ABOUT THIS TASK.
Start with the first line of the material. Repeat each line exactly through the one that contains "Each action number".

GIVEN INFORMATION.
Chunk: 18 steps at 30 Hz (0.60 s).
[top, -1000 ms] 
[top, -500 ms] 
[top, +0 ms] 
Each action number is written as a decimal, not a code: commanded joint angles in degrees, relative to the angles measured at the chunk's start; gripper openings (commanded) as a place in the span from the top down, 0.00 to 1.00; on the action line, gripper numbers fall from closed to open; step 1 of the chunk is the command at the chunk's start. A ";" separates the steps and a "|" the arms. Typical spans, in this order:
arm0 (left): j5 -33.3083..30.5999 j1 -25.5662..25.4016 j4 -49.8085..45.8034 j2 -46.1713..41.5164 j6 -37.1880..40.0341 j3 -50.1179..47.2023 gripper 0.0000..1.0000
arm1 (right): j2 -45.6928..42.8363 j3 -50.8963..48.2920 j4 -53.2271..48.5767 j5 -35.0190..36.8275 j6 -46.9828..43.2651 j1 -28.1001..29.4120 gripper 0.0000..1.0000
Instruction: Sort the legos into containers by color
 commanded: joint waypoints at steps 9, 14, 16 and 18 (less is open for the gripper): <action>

YOUR RESPONSE.
Chunk: 18 steps at 30 Hz (0.60 s).
[top, -1000 ms] 
[top, -500 ms] 
[top, +0 ms] 
Each action number is written as a decimal, not a code: commanded joint angles in degrees, relative to the angles measured at the chunk's start; gripper openings (commanded) as a place in the span from the top down, 0.00 to 1.00; on the action line, gripper numbers fall from closed to open; step 1 of the chunk is the command at the chunk's start. A ";" separates the steps and a "|" the arms. Typical spans, in this order:

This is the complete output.